# Interactive Exploration of Fitting Data to Models:<br> Gaussian Distributions, Reduced Chi-Squared, Linear vs. Non-Linear Fits

## Introduction

This notebook was created by [Jupyter AI](https://github.com/jupyterlab/jupyter-ai) with the following prompt:

> /generate act as an expert in hand-on STEM learning. I want you to generate an interactive Jupyter notebook that does the following:

introduce the concept of a Gaussian distribution as a model for an observation and associated uncertainty,
Ask students to evaluate how likely is is that 'truth' lies more than one sigma away from the observation,
produces a random set of 10 data points that lie along a line, with associated noise. Plots them with error bars. make the x axis range from 1 to 10.
Make an interactive cell that has sliders to adjust slope and intercept of a fit, and computes the reduced chi-squared for the fit.

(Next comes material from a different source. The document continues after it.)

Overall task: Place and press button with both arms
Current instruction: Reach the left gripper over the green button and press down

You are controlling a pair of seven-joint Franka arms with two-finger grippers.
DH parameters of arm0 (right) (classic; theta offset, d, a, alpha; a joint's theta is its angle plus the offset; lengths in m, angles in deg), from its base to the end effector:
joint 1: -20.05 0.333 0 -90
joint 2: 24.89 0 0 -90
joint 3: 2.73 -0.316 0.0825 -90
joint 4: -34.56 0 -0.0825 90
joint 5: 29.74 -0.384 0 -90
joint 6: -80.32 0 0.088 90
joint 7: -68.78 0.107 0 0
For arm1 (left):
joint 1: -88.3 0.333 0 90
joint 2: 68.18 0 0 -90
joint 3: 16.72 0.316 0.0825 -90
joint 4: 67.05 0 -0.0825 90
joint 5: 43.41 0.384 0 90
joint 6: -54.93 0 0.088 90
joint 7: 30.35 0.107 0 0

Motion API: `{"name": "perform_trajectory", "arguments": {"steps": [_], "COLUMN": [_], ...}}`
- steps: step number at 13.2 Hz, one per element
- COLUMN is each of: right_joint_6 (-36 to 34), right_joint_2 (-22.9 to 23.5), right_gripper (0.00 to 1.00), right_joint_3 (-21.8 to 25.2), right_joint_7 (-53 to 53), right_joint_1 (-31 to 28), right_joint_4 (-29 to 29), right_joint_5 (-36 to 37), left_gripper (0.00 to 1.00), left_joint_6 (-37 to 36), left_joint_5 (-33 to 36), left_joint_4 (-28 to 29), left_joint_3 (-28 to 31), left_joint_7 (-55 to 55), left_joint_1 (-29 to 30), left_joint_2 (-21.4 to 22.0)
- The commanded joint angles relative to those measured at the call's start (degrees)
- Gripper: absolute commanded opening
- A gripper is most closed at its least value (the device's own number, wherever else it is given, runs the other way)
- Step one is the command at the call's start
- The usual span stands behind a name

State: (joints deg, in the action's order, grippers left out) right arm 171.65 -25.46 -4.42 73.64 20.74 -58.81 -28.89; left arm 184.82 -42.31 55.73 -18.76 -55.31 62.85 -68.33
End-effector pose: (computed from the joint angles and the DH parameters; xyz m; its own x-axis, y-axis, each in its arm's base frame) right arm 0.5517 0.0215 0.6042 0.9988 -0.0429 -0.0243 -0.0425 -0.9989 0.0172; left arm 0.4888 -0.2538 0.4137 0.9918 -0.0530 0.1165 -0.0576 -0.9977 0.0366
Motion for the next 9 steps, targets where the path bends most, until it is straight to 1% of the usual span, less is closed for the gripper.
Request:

Add a tutorial cell that talks about minimzing negative log likelihood.
include a 3-d plot of the reduced chi-squared surface (which should be parabolic) and show the chosen value as it evolves.

--------------------------------

This Jupyter notebook offers an immersive exploration into the world of Gaussian distributions, uncertainty quantification, and linear fitting, centering on the reduced chi-squared statistic. It begins with an introduction to Gaussian distributions, highlighting the roles of mean and standard deviation as indicators of central tendency and spread, respectively, and representing uncertainty through standard deviation. Students are then guided to calculate the probability of the true value lying within one standard deviation from the mean using the Gaussian cumulative distribution function. Further, the notebook generates a set of 10 random data points, akin to a line with Gaussian noise, and uses Python's numpy and matplotlib libraries to visualize these points with error bars across an x-axis ranging from 1 to 10. An interactive component is included, featuring Jupyter widgets that allow users to adjust the slope and intercept of a fitted line and calculate the reduced chi-squared statistic for this fit. Additionally, a tutorial demonstrates the concept of maximum likelihood estimation (MLE), emphasizing how minimizing the negative log likelihood relates to effective data fitting and model selection. The notebook culminates with a 3D plot showcasing the reduced chi-squared surface over varying slope and intercept values using matplotlib's mplot3d, illustrating the dynamics of chosen fit values with evolving markers on the surface.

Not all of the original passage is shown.